Although he was careful to mention this study wasn't a clinical study, Adamson added there could also be differences in concentration depending on the specimen. "If you're someone who has had an asymptomatic oropharyngeal infection, the swab that you take, if you didn’t have any symptoms or signs of infection, the amount of bacteria there might be very low," he said. "Whereas if you're someone who has a symptomatic urogenital infection and you have pus and you're swabbing the pus, the concentrations of bacteria at those different sites will be different."

Adamson said testing with these new specimen types could be used for people with symptomatic infections but could also be used to screen high-risk patients – men who have sex with men, for example.

Although Abbott's test, which runs on the firm's m2000 RealTime instrument, is already cleared for urogenital specimens, Adamson said he thinks there's a definite need for testing that works with rectal and pharyngeal specimens, especially for high-risk patients.
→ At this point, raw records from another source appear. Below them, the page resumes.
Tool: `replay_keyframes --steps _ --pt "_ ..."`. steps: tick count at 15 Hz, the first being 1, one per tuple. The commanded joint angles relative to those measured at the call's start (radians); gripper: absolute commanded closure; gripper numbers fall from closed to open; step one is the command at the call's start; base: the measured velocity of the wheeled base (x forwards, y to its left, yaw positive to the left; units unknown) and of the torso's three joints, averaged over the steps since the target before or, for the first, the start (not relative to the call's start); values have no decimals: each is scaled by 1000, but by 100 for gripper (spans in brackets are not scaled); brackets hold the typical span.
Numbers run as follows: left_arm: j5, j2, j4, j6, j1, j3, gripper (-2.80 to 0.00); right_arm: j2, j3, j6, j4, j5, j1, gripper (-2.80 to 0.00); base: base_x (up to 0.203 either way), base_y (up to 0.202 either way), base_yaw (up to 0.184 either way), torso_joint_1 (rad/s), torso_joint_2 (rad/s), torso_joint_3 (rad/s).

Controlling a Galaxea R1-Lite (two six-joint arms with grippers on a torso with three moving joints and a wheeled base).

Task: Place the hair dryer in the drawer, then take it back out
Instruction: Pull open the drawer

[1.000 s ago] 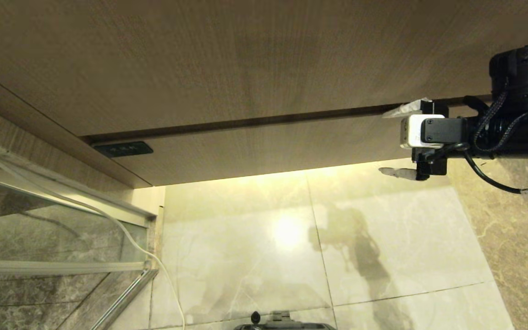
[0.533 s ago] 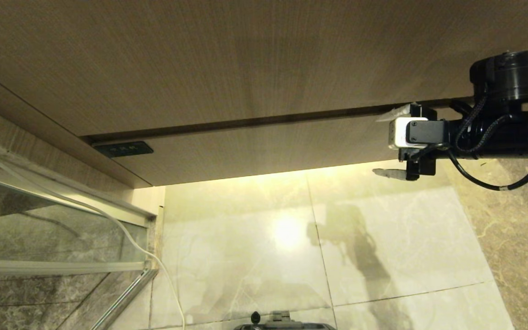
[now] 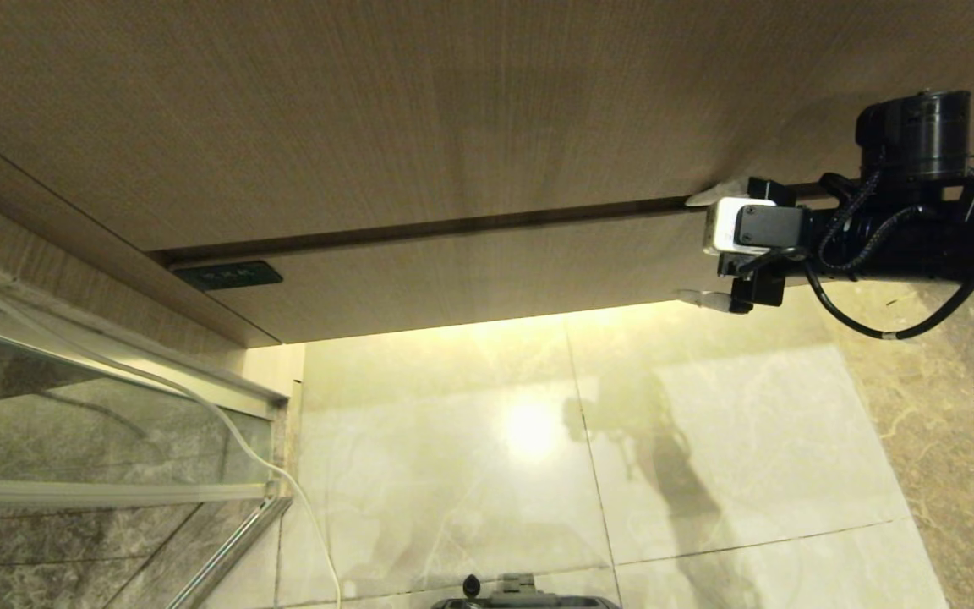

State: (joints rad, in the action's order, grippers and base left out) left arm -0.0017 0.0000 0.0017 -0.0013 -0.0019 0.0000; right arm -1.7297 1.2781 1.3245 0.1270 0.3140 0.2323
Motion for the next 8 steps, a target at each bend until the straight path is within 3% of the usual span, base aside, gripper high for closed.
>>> replay_keyframes --steps 1,8 --pt "0 0 0 0 0 0 0 -17 4 8 19 1 1 -280 0 0 0 0 0 0" --pt "0 0 0 0 -1 0 0 -63 14 -1 80 2 0 -280 0 0 0 0 0 0"
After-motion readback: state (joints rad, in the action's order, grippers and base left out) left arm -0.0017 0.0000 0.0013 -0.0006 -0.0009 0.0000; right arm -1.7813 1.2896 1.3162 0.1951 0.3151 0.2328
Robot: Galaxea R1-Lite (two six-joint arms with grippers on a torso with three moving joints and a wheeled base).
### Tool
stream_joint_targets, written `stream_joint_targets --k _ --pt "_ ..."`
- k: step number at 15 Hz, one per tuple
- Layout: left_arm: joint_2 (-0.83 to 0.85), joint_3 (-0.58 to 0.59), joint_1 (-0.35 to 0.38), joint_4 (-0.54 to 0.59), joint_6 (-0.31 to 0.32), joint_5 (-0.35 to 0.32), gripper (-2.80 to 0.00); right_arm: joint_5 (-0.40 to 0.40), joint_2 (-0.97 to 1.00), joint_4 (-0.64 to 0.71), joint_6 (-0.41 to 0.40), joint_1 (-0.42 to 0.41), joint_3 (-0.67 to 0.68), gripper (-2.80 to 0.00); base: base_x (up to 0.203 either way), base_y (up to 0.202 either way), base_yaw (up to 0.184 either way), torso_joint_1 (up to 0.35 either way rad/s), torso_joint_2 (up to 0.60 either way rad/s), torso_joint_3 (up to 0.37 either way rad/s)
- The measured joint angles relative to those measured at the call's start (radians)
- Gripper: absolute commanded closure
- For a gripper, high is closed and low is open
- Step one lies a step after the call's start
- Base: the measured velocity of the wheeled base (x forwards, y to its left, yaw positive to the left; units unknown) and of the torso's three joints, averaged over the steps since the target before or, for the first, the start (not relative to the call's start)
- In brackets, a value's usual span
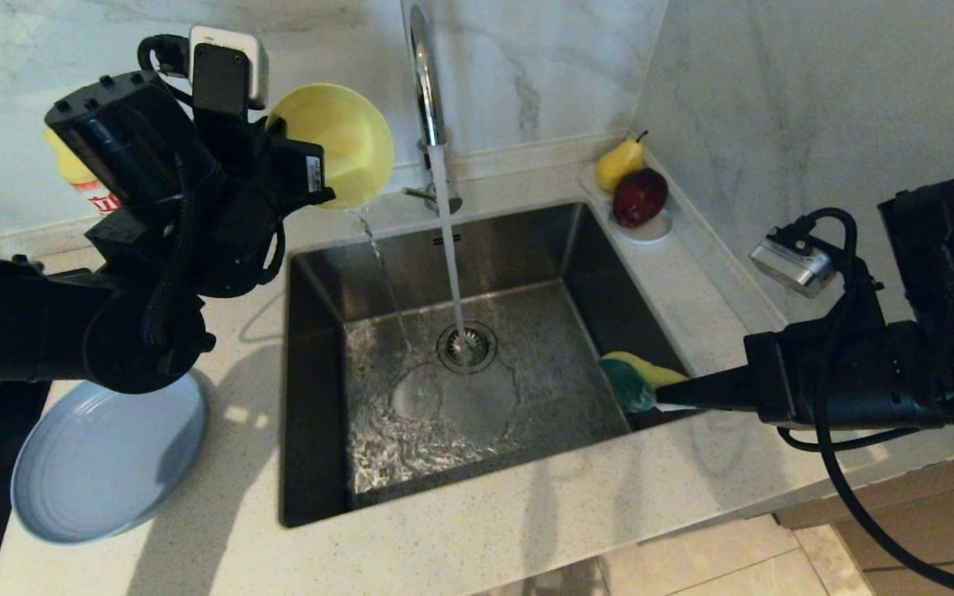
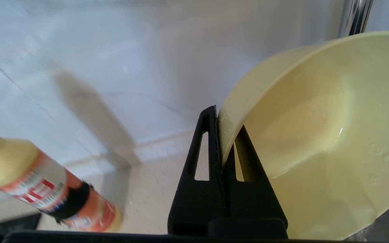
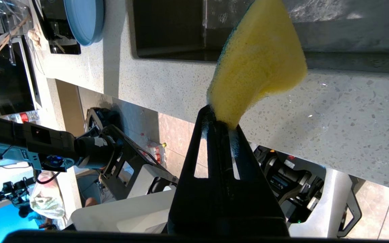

Providing more testing options could also help improve access to testing for patients, Adamson said. 

Hologic's Aptima Combo 2 assay and Cepheid's Xpert CT/NG test are two CT/NG tests cleared by the FDA for use with extragenital specimens and urogenital specimens. The 510(k) clearances for these tests were supported by an earlier clinical trial evaluating the performance of Hologic and Cepheid's tests, along with the Abbott assay. This multi-site study collected data from more than 2,500 patients and was coordinated by the Antibacterial Resistance Leadership group.

Both Hologic and Cepheid received clearance for their assays last May. 

Urogenital testing remains the dominant sample used in the market, but a Hologic spokesperson said the company is seeing increasing customer demand for extragenital testing, particular for at-risk populations.

Before the Hologic and Cepheid assays were cleared by the FDA, Adamson noted, individual labs each had to perform their own verification processes to be able to do the testing. "There's definitely a need for additional testing platforms, and it gives various labs different options for platforms that can be used," Adamson added.

"At the end of the day, we found it to be a very accurate and reliable test," Adamson said.